> **Task**:
What lines in the records below contain the string "report"? Copy every one.

> **Records shown**:

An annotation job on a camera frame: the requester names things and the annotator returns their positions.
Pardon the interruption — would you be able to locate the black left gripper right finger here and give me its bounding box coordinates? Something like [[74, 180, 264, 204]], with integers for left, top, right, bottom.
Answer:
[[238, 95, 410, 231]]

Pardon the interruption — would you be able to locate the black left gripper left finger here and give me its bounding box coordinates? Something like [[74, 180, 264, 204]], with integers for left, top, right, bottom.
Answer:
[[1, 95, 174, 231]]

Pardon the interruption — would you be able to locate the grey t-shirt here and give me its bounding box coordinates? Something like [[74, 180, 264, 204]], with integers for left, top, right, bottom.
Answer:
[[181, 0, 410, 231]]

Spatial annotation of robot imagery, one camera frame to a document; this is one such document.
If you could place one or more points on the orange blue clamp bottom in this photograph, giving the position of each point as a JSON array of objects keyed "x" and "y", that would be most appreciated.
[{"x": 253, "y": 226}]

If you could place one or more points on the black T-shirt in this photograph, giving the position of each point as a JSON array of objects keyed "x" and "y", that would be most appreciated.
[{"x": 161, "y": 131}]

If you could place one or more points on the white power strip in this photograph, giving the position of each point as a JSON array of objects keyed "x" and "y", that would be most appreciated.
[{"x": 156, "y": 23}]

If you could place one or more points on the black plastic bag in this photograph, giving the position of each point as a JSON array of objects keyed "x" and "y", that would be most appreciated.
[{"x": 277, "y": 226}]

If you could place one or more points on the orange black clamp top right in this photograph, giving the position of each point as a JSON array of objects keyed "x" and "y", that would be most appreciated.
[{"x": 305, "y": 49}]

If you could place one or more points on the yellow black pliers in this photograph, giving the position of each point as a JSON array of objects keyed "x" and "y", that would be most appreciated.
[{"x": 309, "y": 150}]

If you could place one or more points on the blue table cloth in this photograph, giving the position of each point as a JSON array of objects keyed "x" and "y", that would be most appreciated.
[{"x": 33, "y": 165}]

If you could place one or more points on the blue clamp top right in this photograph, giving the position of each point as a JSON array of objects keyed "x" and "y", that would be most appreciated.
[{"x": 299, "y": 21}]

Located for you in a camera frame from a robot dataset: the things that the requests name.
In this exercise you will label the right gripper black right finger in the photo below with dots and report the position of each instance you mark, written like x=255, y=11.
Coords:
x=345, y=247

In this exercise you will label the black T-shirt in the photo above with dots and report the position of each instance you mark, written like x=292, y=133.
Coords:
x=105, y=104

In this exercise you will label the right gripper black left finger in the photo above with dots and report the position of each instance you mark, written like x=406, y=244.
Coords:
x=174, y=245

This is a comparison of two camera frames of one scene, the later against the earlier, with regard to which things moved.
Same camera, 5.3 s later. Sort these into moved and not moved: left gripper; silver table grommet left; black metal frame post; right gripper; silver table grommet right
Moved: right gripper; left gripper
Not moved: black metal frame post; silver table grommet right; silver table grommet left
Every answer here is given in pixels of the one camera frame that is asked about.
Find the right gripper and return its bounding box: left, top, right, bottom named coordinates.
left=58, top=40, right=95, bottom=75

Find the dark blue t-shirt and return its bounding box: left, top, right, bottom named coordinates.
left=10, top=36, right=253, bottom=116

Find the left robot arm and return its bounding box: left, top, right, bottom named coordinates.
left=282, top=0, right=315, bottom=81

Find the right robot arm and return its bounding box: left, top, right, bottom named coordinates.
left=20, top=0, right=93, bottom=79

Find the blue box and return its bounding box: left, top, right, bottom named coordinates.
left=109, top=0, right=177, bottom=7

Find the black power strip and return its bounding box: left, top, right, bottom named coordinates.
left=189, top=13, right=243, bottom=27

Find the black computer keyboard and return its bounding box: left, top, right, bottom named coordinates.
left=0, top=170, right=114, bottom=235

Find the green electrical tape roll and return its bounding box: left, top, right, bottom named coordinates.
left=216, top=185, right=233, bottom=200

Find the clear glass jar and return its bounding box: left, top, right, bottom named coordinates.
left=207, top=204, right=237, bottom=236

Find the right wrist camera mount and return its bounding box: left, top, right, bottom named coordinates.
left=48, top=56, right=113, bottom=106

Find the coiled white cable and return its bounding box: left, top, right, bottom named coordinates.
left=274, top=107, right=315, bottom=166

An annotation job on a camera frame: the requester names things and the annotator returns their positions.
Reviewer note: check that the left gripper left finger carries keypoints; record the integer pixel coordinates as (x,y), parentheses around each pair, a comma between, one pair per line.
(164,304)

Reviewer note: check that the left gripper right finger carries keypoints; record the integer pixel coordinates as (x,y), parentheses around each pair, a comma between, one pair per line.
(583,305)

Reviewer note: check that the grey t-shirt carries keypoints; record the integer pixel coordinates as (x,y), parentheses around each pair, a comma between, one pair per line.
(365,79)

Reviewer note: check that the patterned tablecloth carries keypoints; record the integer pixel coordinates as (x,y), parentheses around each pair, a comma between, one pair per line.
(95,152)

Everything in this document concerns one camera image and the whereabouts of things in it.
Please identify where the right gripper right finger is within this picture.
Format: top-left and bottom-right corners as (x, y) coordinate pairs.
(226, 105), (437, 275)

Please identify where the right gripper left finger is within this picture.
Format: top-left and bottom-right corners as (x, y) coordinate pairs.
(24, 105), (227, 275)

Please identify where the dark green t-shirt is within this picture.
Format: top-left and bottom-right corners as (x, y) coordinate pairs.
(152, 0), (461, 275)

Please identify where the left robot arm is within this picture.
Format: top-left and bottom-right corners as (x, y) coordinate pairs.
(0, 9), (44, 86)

> **Solution for this task**:
In this exercise you will label the right gripper black right finger in the photo below with dots and report the position of each instance you mark, written like x=255, y=11.
In this exercise you will label the black T-shirt in the photo above with dots and report the position of each instance you mark, written like x=292, y=133.
In this exercise you will label the right gripper black left finger in the photo above with dots and report the position of each instance you mark, written like x=406, y=244.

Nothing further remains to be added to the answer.